● PROMPT
Throughout the entries below, report every line where "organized" is found.

[Stored entries]
····················

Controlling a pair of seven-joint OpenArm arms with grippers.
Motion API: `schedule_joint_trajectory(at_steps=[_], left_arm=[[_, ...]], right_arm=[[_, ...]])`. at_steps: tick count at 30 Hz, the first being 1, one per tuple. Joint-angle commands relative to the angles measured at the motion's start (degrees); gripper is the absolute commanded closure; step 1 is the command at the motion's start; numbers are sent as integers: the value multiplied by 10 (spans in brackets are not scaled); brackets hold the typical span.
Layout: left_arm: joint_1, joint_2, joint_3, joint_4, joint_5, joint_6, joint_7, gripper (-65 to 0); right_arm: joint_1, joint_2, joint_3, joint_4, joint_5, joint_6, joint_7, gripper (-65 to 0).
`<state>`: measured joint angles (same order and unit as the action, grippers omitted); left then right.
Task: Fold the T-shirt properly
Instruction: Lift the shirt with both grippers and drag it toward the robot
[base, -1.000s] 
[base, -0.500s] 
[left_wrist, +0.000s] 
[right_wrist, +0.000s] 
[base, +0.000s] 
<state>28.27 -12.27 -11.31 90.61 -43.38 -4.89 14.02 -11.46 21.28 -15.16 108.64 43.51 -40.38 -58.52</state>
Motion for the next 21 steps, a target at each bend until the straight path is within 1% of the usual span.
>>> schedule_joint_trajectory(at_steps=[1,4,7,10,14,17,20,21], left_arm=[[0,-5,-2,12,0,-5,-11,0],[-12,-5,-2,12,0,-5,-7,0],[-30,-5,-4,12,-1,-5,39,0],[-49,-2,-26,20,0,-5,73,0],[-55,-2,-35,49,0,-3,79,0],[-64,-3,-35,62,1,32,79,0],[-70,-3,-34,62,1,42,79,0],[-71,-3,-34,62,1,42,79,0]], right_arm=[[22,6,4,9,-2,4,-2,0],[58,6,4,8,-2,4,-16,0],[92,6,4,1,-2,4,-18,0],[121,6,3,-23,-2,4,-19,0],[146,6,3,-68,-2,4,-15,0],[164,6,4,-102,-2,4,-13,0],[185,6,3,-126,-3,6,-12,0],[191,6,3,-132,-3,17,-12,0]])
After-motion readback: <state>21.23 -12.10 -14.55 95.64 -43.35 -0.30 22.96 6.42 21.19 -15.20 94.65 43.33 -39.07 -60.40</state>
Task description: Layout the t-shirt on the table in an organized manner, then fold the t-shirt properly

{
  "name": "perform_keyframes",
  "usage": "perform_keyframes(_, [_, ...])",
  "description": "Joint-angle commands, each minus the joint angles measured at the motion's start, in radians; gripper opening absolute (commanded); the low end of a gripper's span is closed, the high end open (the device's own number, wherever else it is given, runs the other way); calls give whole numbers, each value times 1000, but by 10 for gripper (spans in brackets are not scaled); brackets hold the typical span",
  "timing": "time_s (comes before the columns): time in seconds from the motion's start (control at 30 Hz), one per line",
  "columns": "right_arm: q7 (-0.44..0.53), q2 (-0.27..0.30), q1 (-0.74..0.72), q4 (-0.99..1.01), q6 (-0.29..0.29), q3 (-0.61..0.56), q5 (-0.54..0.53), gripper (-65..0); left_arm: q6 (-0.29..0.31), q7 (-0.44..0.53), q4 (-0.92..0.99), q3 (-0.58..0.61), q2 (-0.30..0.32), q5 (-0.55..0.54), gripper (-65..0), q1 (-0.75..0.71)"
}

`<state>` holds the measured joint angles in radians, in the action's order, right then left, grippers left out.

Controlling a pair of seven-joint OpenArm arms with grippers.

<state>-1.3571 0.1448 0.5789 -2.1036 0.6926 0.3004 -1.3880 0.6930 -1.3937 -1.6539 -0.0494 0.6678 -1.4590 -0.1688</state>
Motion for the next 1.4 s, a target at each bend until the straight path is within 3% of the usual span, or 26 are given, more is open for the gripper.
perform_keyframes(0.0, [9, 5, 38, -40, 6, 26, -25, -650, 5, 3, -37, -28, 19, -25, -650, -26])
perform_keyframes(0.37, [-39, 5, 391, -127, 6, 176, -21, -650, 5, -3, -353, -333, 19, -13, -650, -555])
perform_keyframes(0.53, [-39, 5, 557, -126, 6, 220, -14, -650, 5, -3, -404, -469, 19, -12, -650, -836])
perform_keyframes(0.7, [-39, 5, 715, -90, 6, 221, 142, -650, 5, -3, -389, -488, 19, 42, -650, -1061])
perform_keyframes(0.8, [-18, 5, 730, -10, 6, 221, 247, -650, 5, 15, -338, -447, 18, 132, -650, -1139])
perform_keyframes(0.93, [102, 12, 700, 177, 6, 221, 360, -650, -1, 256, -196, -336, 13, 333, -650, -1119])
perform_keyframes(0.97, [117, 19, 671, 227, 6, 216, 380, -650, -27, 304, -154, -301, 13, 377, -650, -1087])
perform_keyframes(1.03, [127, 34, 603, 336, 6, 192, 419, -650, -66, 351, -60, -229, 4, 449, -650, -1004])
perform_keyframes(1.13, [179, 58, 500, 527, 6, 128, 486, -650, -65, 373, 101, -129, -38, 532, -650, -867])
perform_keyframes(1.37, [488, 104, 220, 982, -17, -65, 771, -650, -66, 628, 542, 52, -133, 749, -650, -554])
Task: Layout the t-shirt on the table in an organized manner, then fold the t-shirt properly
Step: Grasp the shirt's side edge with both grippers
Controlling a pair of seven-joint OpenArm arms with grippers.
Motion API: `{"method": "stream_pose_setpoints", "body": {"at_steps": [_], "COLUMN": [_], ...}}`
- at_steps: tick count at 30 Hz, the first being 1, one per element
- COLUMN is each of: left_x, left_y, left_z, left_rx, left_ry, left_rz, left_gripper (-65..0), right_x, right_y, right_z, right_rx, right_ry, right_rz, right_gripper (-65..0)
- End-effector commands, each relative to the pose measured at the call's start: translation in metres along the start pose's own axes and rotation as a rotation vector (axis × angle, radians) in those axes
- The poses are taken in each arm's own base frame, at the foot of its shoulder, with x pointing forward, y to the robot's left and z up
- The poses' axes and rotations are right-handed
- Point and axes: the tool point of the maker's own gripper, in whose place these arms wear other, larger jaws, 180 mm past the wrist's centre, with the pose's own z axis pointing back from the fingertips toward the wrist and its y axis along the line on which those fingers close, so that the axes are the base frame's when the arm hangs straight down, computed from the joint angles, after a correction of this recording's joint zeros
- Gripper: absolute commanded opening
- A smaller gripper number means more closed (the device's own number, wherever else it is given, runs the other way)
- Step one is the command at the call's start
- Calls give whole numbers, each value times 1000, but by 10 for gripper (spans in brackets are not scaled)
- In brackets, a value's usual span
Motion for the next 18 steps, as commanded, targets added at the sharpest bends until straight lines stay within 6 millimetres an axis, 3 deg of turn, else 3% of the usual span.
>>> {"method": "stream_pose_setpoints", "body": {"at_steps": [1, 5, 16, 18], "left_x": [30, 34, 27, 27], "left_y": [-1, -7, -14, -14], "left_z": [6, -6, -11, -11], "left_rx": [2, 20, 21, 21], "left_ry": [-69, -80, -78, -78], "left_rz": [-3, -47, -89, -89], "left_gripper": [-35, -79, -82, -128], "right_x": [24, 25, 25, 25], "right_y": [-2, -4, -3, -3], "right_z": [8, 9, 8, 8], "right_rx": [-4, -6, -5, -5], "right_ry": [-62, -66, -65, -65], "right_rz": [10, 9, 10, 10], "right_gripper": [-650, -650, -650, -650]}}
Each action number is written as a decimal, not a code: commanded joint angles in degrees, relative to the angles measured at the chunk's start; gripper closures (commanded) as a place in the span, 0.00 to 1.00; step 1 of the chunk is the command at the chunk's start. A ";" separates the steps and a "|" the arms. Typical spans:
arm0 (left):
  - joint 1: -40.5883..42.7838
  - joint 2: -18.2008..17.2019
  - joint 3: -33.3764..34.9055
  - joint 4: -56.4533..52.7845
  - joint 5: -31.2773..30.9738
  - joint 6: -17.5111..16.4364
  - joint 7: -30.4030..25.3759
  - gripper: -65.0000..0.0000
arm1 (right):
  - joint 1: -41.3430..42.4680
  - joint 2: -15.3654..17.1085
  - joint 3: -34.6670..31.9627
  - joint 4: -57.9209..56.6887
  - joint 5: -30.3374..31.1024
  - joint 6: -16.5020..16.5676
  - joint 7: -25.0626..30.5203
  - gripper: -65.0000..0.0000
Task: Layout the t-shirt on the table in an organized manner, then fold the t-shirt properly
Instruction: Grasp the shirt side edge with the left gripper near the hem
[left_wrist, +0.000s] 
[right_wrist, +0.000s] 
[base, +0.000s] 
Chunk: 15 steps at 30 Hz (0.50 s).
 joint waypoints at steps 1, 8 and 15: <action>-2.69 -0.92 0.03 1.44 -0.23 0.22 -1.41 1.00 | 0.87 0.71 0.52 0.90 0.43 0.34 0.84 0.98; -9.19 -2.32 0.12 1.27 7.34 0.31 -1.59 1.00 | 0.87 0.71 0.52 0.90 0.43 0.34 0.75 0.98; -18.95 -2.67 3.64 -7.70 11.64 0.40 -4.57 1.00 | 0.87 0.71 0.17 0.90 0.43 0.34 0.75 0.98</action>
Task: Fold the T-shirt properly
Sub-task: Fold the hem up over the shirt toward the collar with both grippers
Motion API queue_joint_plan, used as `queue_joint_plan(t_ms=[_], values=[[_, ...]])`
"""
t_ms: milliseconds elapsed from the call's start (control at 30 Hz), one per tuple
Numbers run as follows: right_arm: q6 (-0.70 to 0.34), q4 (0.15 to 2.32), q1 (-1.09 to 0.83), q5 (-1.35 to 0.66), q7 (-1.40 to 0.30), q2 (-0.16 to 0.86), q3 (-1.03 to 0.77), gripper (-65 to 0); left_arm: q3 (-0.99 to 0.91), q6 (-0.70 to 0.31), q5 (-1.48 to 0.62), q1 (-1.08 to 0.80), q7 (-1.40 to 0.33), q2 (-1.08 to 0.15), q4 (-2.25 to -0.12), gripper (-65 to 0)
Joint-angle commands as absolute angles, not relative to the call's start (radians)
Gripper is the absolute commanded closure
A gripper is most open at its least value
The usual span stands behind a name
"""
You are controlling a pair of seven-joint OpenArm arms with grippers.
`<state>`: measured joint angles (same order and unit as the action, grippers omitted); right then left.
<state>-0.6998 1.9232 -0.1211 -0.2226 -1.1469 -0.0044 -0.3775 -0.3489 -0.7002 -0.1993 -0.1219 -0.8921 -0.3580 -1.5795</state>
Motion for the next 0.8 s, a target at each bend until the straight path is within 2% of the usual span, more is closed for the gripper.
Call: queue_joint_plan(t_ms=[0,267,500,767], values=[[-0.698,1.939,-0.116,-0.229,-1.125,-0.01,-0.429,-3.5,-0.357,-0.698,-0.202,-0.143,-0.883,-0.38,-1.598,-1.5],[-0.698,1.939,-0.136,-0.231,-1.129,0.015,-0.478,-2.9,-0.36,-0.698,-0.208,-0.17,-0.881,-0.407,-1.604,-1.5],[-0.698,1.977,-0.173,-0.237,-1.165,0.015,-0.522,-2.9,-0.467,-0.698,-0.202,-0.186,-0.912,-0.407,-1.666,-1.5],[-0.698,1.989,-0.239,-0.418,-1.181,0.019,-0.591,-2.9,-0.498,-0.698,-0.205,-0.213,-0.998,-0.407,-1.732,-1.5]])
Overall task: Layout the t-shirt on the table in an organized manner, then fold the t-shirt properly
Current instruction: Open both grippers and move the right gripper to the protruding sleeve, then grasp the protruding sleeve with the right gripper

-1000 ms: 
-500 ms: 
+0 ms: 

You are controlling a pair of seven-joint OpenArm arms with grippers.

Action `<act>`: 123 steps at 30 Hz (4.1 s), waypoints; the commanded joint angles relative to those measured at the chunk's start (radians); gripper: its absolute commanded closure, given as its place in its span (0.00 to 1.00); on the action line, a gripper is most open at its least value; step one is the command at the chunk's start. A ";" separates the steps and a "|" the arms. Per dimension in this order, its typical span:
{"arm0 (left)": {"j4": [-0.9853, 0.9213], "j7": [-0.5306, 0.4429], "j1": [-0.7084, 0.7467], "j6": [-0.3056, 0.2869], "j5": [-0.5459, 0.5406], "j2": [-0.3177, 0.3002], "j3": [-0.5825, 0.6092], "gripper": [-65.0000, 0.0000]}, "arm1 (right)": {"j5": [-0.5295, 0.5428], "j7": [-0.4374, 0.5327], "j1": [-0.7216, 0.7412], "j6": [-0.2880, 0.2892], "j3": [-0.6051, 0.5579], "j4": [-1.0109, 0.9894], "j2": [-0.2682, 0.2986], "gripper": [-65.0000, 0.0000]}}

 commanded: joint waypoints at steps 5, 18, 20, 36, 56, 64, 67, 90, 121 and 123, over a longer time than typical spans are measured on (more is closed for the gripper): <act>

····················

● SOLUTION FOR THIS EXERCISE
Task description: Layout the t-shirt on the table in an organized manner, then fold the t-shirt properly
Task: Layout the t-shirt on the table in an organized manner, then fold the t-shirt properly
Task: Layout the t-shirt on the table in an organized manner, then fold the t-shirt properly
Overall task: Layout the t-shirt on the table in an organized manner, then fold the t-shirt properly

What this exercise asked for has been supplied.